[Opening RECORD EXTRACTS section]

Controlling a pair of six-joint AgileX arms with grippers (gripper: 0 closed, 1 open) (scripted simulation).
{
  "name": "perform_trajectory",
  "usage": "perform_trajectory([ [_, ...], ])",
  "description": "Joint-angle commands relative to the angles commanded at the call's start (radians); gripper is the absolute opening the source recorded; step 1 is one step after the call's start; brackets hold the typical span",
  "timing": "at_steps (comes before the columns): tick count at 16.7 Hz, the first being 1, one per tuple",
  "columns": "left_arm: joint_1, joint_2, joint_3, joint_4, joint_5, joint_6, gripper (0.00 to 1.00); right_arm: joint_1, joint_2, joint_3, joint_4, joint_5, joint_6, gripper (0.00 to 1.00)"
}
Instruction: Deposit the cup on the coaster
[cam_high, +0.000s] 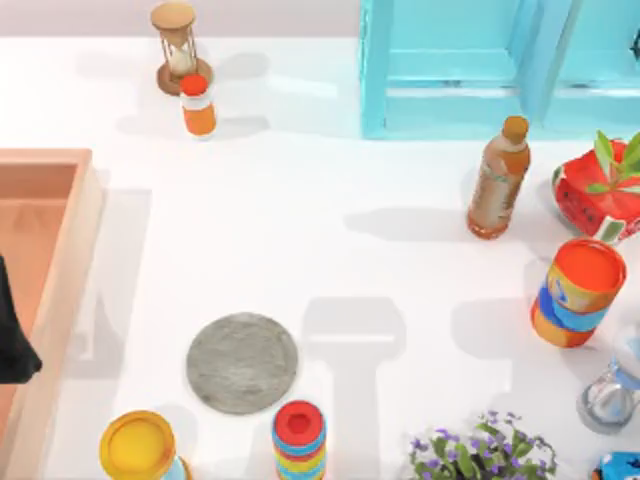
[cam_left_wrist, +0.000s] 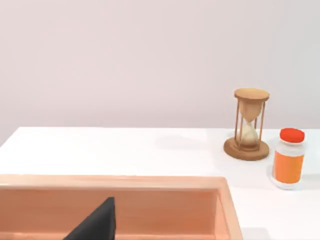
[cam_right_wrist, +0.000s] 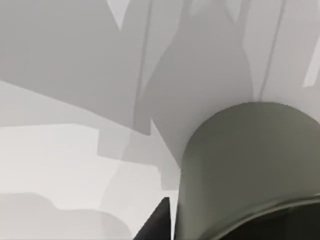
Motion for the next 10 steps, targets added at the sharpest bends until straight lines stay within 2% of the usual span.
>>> perform_trajectory([
  [3, 0.0, 0.0, 0.0, 0.0, 0.0, 0.0, 1.0, -0.001, 0.003, 0.089, -0.041, 0.029, 0.091, 0.0],
  [5, 0.0, 0.0, 0.0, 0.0, 0.0, 0.0, 1.0, 0.025, 0.019, 0.191, -0.09, 0.05, 0.204, 0.0],
  [10, 0.0, 0.0, 0.0, 0.0, 0.0, 0.0, 1.0, 0.211, 0.133, 0.53, -0.256, 0.084, 0.662, 0.0],
])
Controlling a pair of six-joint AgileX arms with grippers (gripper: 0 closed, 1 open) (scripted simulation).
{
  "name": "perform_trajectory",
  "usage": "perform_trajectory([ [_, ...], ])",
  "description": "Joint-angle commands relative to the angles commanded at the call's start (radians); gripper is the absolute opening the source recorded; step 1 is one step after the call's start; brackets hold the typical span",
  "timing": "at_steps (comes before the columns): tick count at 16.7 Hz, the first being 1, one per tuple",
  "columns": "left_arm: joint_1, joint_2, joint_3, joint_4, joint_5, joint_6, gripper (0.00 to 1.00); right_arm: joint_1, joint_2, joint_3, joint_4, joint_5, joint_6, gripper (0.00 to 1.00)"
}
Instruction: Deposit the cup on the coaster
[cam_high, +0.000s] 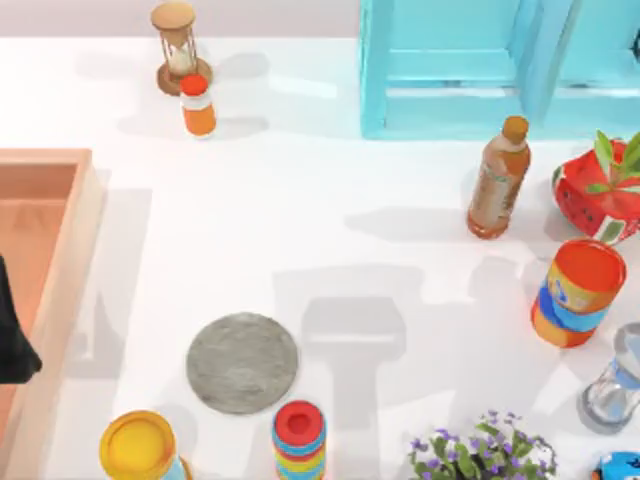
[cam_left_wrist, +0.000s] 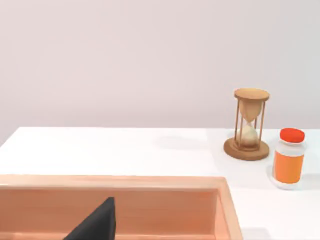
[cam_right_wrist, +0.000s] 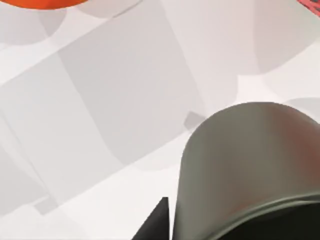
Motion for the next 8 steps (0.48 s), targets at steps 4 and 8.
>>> perform_trajectory([
  [4, 0.0, 0.0, 0.0, 0.0, 0.0, 0.0, 1.0, 0.225, 0.155, 0.3, -0.143, 0.002, 0.485, 0.0],
  [8, 0.0, 0.0, 0.0, 0.0, 0.0, 0.0, 1.0, 0.457, 0.339, 0.574, -0.26, -0.014, 0.994, 0.0],
])
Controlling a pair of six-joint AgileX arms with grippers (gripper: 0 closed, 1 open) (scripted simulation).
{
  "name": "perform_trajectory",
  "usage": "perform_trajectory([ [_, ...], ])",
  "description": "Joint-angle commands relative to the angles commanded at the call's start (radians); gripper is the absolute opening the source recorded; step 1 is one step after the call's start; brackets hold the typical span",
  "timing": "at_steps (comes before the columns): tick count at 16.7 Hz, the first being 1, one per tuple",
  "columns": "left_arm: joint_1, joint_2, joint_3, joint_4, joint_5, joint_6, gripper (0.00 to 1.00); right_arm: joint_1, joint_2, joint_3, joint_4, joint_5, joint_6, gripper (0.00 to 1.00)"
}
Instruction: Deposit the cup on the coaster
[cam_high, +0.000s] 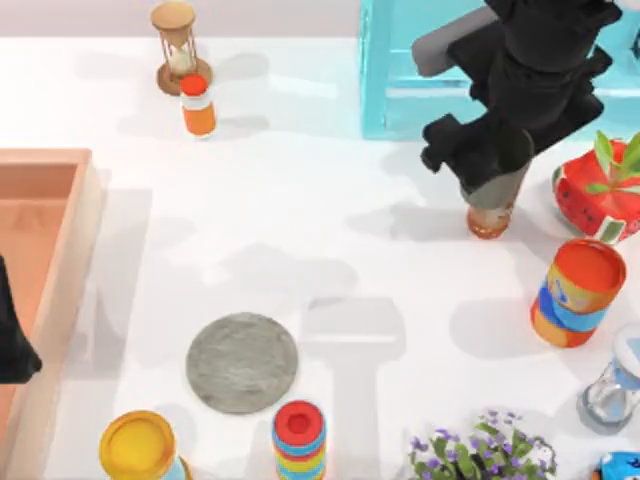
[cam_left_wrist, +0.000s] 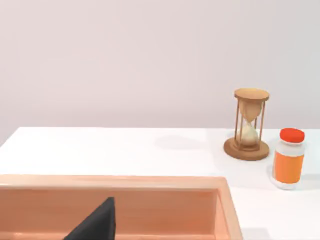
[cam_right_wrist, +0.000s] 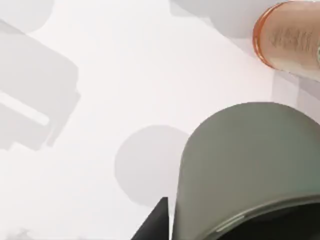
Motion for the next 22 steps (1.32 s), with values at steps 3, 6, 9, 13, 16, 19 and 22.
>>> perform_trajectory([
  [3, 0.0, 0.0, 0.0, 0.0, 0.0, 0.0, 1.0, 0.149, 0.135, 0.175, -0.059, -0.02, 0.353, 0.0],
  [6, 0.0, 0.0, 0.0, 0.0, 0.0, 0.0, 1.0, 0.27, 0.259, 0.318, -0.097, -0.041, 0.651, 0.0],
  [9, 0.0, 0.0, 0.0, 0.0, 0.0, 0.0, 1.0, 0.362, 0.362, 0.421, -0.12, -0.059, 0.867, 0.0],
  [13, 0.0, 0.0, 0.0, 0.0, 0.0, 0.0, 1.0, 0.435, 0.447, 0.495, -0.132, -0.074, 1.013, 0.0],
  [16, 0.0, 0.0, 0.0, 0.0, 0.0, 0.0, 1.0, 0.441, 0.455, 0.501, -0.133, -0.076, 1.024, 0.0],
  [19, 0.0, 0.0, 0.0, 0.0, 0.0, 0.0, 1.0, 0.437, 0.454, 0.498, -0.131, -0.076, 1.025, 0.0],
  [22, 0.0, 0.0, 0.0, 0.0, 0.0, 0.0, 1.0, 0.437, 0.453, 0.462, -0.096, -0.076, 1.025, 0.0],
])
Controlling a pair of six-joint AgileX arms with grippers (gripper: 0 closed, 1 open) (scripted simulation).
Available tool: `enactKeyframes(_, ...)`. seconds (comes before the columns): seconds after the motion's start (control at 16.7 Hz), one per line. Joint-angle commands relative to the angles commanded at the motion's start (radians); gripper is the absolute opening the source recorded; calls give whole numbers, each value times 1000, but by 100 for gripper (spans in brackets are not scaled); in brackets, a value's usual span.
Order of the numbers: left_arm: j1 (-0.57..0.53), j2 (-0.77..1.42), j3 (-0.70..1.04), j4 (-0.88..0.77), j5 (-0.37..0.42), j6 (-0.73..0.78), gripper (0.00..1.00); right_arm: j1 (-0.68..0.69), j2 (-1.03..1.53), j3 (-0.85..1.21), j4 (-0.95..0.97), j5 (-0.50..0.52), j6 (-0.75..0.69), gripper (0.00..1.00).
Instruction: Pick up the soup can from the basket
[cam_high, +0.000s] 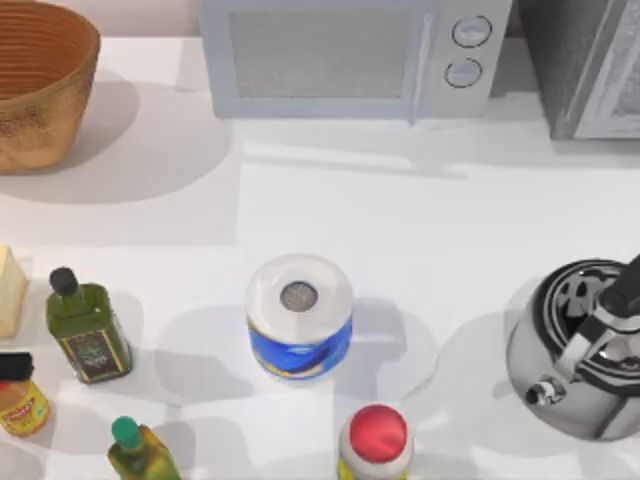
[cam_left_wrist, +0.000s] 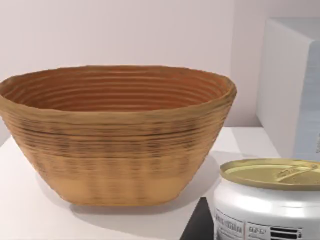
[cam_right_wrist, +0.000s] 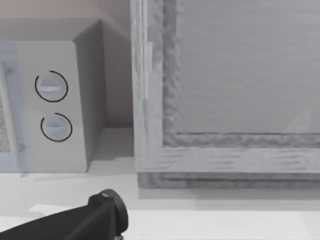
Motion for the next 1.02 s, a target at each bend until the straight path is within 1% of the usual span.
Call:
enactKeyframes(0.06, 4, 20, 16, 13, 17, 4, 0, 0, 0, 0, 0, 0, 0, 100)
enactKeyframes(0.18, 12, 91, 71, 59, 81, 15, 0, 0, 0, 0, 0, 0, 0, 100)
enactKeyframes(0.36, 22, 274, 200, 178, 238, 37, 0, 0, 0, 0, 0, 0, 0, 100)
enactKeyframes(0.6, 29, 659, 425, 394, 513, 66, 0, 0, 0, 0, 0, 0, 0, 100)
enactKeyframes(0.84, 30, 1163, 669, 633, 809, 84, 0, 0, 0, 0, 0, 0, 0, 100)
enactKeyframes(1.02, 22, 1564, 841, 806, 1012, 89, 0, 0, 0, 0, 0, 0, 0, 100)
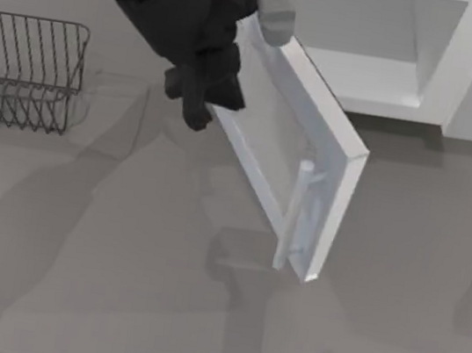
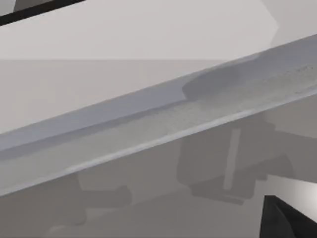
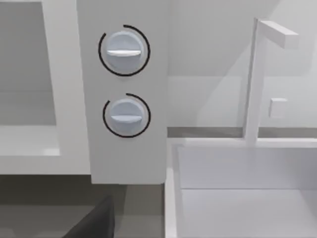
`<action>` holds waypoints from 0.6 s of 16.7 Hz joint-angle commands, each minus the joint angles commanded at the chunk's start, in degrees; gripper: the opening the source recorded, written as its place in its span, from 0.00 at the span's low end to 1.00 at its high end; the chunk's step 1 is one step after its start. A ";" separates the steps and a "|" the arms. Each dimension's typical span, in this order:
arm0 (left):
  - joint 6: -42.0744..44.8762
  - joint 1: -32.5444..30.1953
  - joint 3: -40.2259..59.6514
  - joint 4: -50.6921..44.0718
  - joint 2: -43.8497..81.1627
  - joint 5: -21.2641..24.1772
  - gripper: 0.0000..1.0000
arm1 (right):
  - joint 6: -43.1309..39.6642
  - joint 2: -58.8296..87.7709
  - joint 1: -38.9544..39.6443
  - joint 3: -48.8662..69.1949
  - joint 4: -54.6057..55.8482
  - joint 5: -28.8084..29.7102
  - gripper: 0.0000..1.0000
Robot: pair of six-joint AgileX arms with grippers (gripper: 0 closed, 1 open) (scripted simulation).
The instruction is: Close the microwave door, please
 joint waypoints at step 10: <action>-2.98 -2.73 2.55 0.64 1.96 -0.96 0.00 | 0.00 0.00 0.00 0.00 0.00 0.00 1.00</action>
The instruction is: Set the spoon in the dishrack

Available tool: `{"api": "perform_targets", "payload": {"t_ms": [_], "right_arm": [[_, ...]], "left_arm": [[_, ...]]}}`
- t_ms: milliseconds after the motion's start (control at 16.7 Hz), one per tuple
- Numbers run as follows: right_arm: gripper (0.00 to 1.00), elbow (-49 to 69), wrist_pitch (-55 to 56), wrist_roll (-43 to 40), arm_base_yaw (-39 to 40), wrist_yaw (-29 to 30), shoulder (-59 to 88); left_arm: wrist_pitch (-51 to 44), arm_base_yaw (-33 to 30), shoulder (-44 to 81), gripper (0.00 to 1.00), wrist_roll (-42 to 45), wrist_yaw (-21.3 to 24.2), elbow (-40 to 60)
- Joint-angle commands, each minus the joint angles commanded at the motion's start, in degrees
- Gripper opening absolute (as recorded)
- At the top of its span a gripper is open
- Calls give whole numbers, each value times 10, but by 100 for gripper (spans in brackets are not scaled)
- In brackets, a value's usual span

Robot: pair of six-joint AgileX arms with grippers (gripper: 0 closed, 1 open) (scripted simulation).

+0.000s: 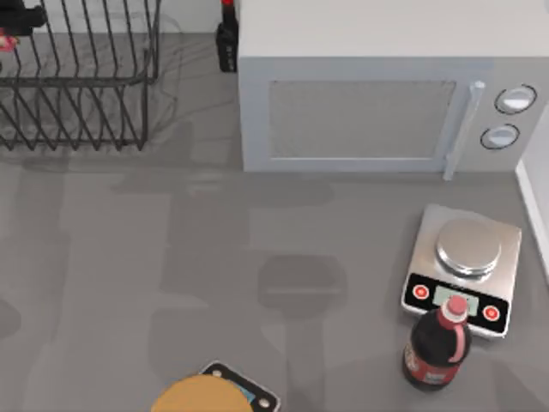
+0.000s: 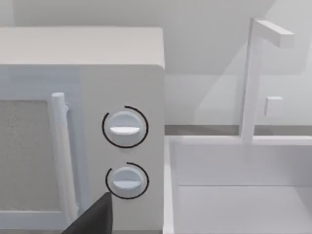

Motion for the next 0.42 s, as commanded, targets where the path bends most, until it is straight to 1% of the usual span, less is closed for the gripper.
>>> {"api": "perform_targets", "payload": {"t_ms": [60, 120, 420], "right_arm": [[100, 0, 0, 0, 0, 0, 0], [100, 0, 0, 0, 0, 0, 0], [100, 0, 0, 0, 0, 0, 0]], "left_arm": [[0, 0, 0, 98, 0, 0, 0], [0, 0, 0, 100, 0, 0, 0], [0, 0, 0, 100, 0, 0, 0]]}}
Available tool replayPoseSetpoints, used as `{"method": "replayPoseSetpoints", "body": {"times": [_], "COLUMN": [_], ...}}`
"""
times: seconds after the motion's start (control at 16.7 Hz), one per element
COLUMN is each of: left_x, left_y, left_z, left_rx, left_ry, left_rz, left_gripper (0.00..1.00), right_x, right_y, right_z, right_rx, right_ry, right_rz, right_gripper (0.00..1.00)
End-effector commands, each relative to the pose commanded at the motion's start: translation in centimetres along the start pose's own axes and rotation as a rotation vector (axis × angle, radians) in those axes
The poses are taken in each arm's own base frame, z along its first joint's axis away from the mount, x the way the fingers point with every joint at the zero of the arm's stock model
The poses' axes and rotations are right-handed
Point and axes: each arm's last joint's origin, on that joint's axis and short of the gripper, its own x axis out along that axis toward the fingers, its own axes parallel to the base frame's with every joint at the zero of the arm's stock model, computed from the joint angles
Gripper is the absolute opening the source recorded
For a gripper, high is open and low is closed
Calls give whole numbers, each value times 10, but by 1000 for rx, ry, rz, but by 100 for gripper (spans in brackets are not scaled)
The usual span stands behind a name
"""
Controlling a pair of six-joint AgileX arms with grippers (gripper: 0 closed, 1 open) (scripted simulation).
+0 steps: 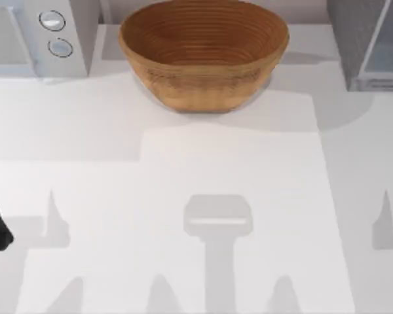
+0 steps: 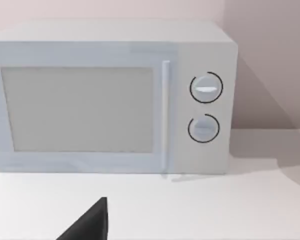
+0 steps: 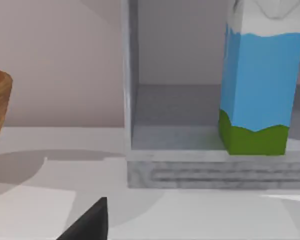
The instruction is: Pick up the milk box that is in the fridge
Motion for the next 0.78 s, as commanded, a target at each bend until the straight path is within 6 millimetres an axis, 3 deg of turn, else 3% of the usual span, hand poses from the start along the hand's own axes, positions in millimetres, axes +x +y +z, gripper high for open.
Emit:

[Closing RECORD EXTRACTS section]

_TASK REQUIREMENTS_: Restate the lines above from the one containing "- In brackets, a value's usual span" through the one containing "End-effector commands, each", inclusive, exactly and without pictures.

_EXERCISE SOLUTION_:
- In brackets, a value's usual span

Robot: pair of six-joint AgileX arms with grippers (gripper: 0 closed, 1 open) (scripted simulation).

+0.000s: 
+0.000s: 

Motion for the next 0.42 s, as commanded, targets where the path bends most, until it is straight to 1% of the usual span, less is closed for the gripper.
>>> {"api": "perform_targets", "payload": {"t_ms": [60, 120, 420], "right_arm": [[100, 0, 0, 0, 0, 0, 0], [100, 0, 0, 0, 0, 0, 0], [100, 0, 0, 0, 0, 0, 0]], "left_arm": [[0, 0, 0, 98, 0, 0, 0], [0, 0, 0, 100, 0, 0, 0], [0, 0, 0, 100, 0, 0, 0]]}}
Available tool replayPoseSetpoints, used as `{"method": "replayPoseSetpoints", "body": {"times": [_], "COLUMN": [_], ...}}`
"""
times: seconds after the motion's start (control at 16.7 Hz), one per element
COLUMN is each of: left_x, left_y, left_z, left_rx, left_ry, left_rz, left_gripper (0.00..1.00), right_x, right_y, right_z, right_rx, right_ry, right_rz, right_gripper (0.00..1.00)
End-effector commands, each relative to the pose commanded at the motion's start: translation in centimetres along the start pose's own axes and rotation as a rotation vector (axis × angle, radians) in those axes

No more is needed for this answer.